Doctors and being out-diagnosed by algorithms, teachers are being out-taught by technology, and REAL patterns are being discovered that are transforming lives. Big Data is here to stay and I look forward to the day computers are providing the foundation of our most important decisions and the discrimination brought on by human bias is reduced significantly.
 
My friend, if your reaction is walking out on a ridiculous situation, you just proved you can not handle ridiculous situations at work. Please rethink you reaction. Thank you and good luck on your future interviews.
 
My friend, if your reaction is walking out on a ridiculous situation, you just proved you can not handle ridiculous situations at work.

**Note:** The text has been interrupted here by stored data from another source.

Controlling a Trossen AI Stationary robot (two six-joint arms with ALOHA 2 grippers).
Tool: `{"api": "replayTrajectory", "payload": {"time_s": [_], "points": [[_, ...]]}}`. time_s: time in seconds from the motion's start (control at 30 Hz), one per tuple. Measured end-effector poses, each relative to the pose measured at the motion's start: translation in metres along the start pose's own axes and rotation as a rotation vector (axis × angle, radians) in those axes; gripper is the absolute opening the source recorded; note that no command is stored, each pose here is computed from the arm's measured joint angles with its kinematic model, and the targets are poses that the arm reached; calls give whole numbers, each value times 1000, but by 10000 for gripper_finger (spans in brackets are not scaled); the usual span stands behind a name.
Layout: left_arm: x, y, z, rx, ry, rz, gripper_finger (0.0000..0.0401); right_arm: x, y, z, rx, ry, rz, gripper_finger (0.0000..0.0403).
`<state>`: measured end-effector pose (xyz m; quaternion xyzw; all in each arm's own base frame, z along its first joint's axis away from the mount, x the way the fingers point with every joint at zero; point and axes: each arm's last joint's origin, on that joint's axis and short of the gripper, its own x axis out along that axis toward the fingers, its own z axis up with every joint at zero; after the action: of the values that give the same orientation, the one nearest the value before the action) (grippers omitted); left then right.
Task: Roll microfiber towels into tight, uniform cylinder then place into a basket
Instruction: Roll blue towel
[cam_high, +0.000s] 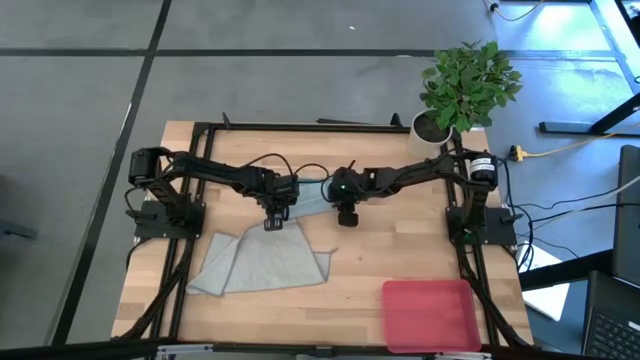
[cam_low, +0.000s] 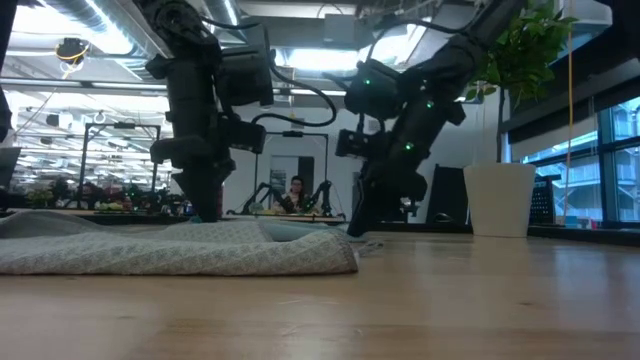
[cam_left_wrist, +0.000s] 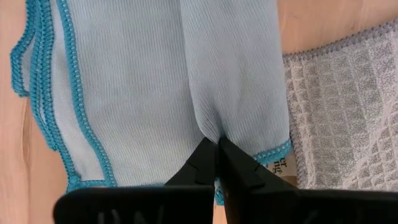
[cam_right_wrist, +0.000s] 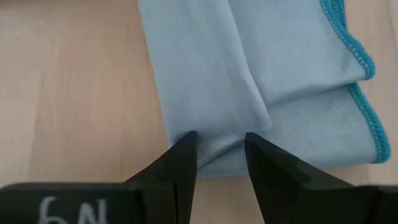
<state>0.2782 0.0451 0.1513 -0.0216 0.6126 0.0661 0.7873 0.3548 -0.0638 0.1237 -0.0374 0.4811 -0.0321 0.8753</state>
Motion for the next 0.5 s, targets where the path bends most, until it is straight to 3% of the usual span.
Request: {"api": "replayTrajectory", "payload": {"time_s": [0.2, 0.5], "points": [[0, 0, 1, -6, -10, 4, 7, 0, 0, 0, 24, -4, 0, 138], [0, 1, 1, -7, -15, 20, 71, 0, 0, 0, 25, -6, -1, 138]]}}
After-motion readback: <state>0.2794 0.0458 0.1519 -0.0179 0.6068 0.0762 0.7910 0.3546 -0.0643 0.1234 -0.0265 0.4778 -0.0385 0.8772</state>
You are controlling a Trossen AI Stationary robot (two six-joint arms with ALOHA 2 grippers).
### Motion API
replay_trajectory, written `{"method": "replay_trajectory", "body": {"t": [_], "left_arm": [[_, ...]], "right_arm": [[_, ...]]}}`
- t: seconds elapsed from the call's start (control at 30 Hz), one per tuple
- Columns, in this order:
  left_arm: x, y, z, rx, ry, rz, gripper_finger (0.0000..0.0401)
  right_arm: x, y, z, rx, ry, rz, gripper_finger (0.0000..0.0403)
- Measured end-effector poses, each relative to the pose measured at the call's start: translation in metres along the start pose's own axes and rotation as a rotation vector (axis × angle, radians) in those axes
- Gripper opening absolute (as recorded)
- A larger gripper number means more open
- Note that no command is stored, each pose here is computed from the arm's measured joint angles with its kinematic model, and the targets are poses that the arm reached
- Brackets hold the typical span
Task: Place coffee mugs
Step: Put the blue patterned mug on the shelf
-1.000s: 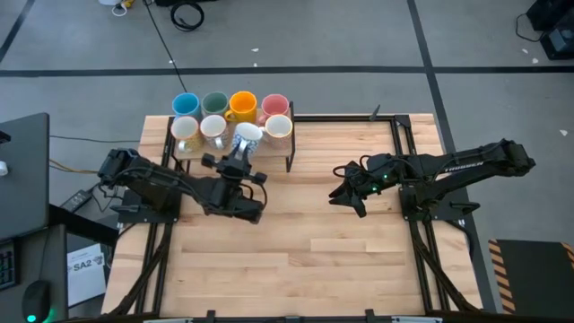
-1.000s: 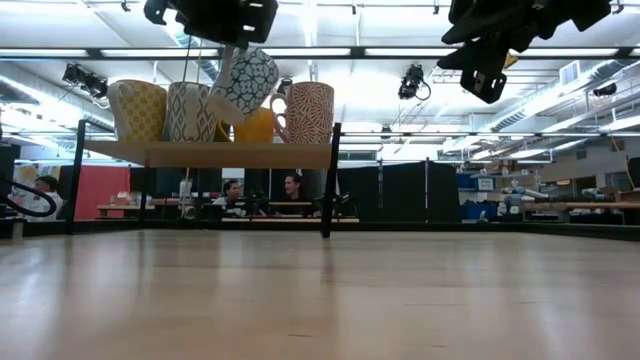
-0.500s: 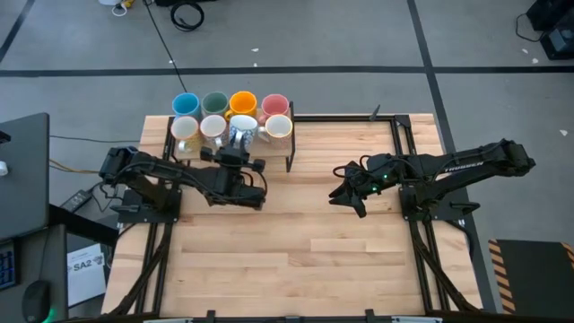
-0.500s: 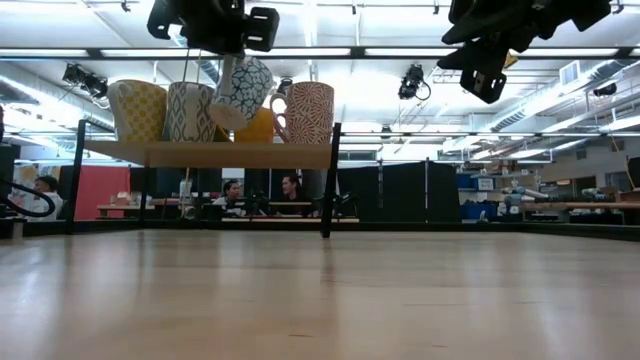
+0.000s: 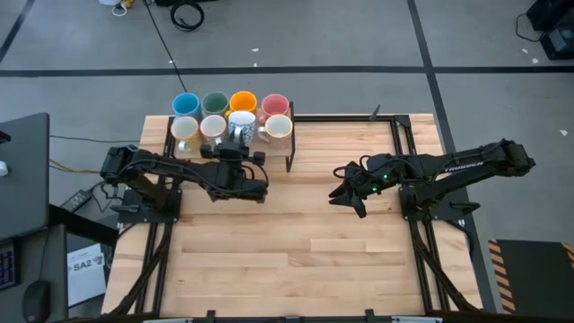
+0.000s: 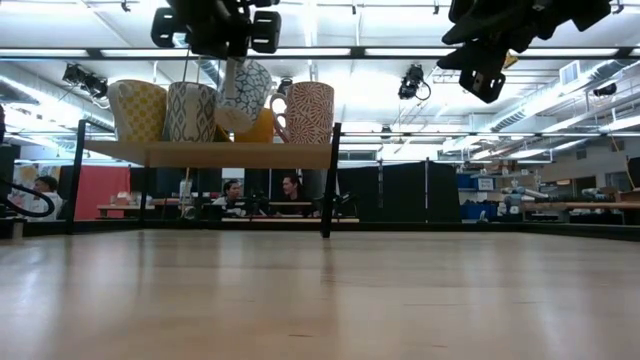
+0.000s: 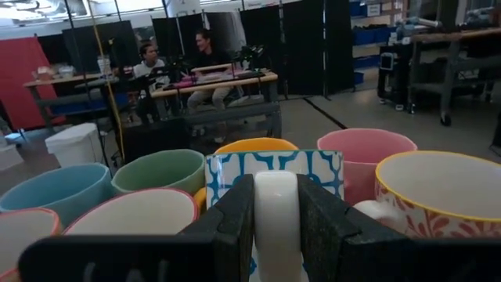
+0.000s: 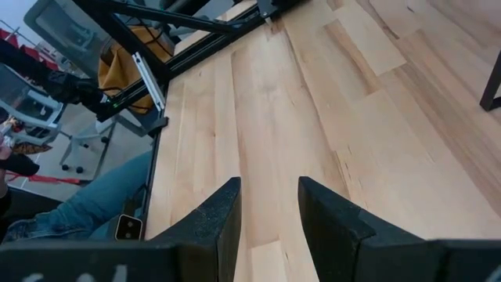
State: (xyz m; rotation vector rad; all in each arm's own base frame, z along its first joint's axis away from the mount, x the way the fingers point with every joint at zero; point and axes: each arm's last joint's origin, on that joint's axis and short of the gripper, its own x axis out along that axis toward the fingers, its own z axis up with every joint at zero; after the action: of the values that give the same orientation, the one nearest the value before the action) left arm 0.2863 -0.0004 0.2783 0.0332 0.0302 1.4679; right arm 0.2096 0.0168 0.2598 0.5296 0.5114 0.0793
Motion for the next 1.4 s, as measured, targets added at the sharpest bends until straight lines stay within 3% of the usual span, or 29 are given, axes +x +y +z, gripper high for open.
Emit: {"method": "replay_trajectory", "body": {"t": [0.27,0.7,1.4], "left_arm": [[0.008,-0.001,-0.001,-0.02,0.004,0.026,0.0082],[0.009,-0.019,-0.025,0.031,0.007,0.027,0.0082],[0.0,-0.02,-0.027,0.054,0.057,-0.005,0.0082]], "right_arm": [[0.0,0.0,0.0,-0.026,-0.001,0.0,0.0133],[0.0,0.0,0.001,-0.035,-0.008,0.003,0.0133],[0.0,0.001,0.002,-0.036,-0.017,0.008,0.0133]]}}
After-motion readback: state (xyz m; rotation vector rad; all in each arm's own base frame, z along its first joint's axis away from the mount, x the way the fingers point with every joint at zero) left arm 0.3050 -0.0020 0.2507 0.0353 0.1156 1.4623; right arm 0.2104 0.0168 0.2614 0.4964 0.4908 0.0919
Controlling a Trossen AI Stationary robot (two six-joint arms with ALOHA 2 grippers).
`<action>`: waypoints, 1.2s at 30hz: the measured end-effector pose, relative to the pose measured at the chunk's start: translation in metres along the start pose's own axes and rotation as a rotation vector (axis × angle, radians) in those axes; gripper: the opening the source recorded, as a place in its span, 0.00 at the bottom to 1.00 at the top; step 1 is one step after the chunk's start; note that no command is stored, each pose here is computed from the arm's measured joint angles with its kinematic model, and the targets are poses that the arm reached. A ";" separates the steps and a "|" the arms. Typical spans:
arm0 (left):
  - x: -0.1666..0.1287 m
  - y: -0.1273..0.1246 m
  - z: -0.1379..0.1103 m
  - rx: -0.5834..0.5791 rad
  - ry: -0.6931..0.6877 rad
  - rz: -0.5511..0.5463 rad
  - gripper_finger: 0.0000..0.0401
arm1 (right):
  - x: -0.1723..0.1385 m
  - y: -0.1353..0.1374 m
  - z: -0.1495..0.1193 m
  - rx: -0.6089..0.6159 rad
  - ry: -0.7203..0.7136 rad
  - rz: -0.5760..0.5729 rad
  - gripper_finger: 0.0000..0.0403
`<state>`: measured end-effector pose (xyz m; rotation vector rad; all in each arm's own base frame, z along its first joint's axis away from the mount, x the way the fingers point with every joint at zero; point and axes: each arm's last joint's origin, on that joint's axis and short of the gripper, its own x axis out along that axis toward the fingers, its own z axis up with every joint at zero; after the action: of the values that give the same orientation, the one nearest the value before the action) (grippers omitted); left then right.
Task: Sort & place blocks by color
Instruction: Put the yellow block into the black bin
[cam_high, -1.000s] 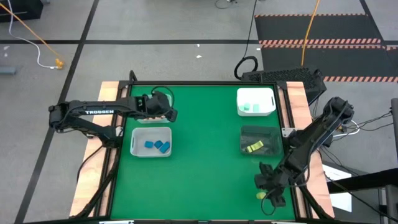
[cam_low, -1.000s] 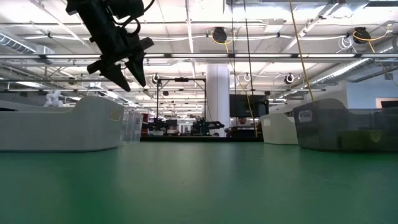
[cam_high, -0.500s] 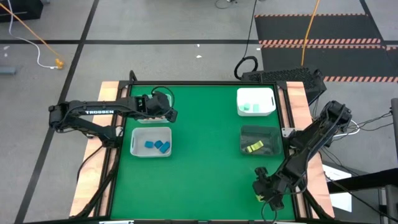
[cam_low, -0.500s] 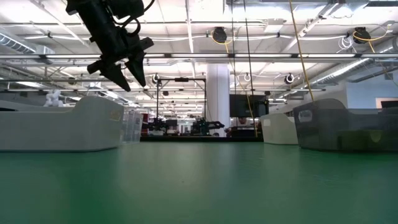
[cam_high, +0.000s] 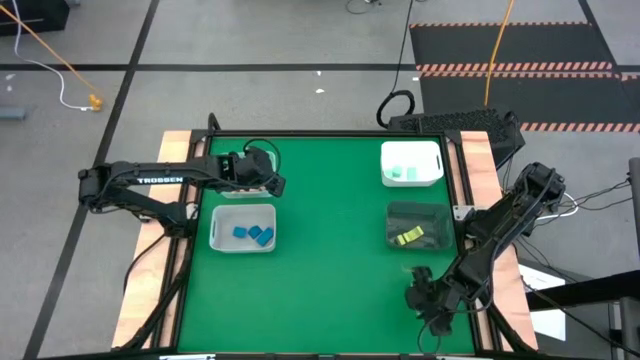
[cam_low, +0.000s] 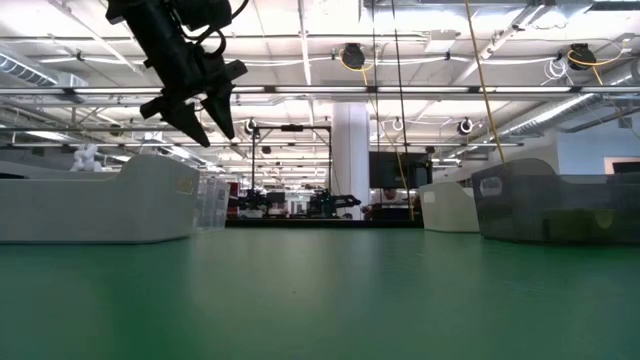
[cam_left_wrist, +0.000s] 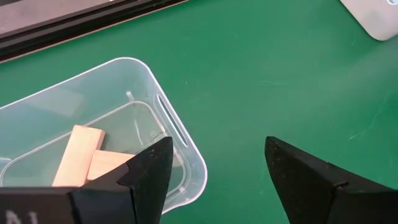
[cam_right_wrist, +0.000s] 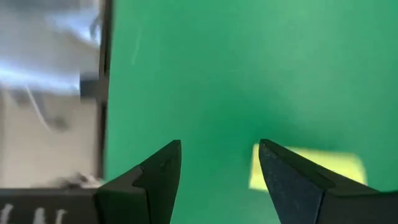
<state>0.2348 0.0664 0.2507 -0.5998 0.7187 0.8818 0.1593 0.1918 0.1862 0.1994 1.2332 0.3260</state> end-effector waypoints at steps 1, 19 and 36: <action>0.000 0.000 0.000 -0.001 0.000 0.000 0.64 | 0.000 -0.001 0.000 0.096 0.004 -0.001 0.51; 0.000 0.000 0.000 -0.008 0.000 0.000 0.64 | -0.001 -0.005 -0.013 1.499 0.036 -0.141 0.51; 0.000 0.000 0.000 0.005 0.000 0.000 0.64 | 0.026 -0.025 -0.006 1.497 -0.002 -0.321 0.51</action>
<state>0.2349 0.0664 0.2505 -0.5953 0.7211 0.8799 0.1643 0.1776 0.1528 1.2496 1.2622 -0.9430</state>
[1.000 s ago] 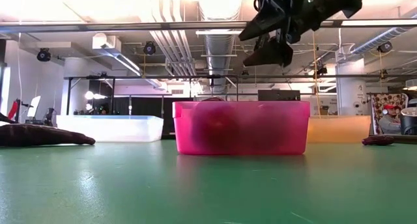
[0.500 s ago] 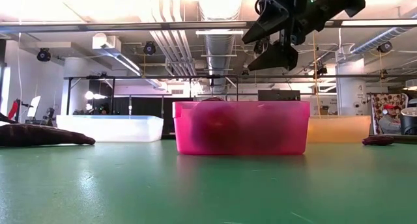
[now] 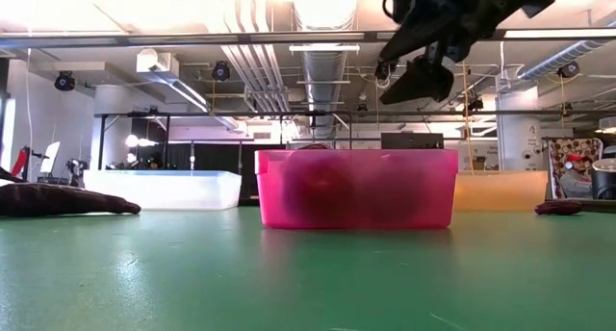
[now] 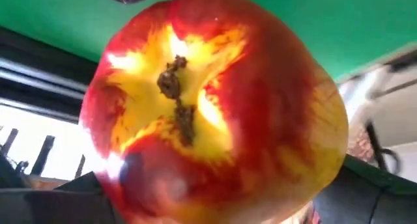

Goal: Sort produce into baskets
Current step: Put the apple into the red bin, then put the eggplant into the white bin, then adjust the white bin

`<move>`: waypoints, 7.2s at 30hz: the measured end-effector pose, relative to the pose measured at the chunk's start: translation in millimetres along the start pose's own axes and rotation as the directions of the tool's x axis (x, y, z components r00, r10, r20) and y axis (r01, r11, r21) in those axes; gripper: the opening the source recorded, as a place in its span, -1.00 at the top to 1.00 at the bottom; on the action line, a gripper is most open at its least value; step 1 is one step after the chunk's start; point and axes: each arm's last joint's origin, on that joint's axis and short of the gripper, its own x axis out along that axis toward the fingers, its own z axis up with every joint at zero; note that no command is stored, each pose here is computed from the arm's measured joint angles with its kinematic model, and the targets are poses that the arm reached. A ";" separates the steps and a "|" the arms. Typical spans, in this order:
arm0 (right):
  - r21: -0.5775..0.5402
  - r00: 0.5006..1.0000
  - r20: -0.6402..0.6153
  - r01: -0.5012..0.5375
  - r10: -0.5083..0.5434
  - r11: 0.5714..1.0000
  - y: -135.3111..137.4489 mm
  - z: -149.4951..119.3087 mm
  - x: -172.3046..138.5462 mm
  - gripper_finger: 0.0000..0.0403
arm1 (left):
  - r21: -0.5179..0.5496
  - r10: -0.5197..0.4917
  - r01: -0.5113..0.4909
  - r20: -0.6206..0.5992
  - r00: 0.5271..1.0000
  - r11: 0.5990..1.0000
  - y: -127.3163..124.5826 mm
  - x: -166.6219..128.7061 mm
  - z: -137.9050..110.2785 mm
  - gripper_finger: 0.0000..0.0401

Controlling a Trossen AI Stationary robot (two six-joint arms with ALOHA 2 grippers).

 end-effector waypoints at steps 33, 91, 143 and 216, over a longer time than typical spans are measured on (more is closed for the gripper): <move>-0.170 0.997 -0.018 0.068 -0.072 0.983 67.2 -11.8 -114.6 -0.83 | 0.177 -0.589 0.625 0.592 0.550 0.761 115.6 -290.6 112.0 -0.55; 0.189 0.946 0.127 0.271 -0.297 0.944 66.5 -24.7 -107.5 -0.83 | 0.152 -0.895 0.889 0.194 0.403 0.433 221.9 -322.1 282.1 -0.56; 0.293 0.922 0.189 0.275 -0.337 0.916 55.2 11.6 -55.7 -0.83 | -0.067 0.269 -0.261 0.270 0.924 0.963 224.3 -102.2 132.3 -0.35; 0.085 0.912 -0.020 0.411 -0.411 0.908 102.2 63.4 -38.2 -0.83 | -0.234 0.247 -0.123 0.628 0.738 0.964 359.4 -328.5 160.4 -0.42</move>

Undergoing ridiculous situations within an interview is only a testament to the ridiculous situations you would face within the job. If you want a lifetime of ridiculous situations, then be my guest and continue sitting through them.
 
Interview brainteasers are just simply there to test how well you can perform under pressure. If you can't handle a simple brainteaser during an interview, just imagine the difficulties that you will have while actually working. :) Grace under fire.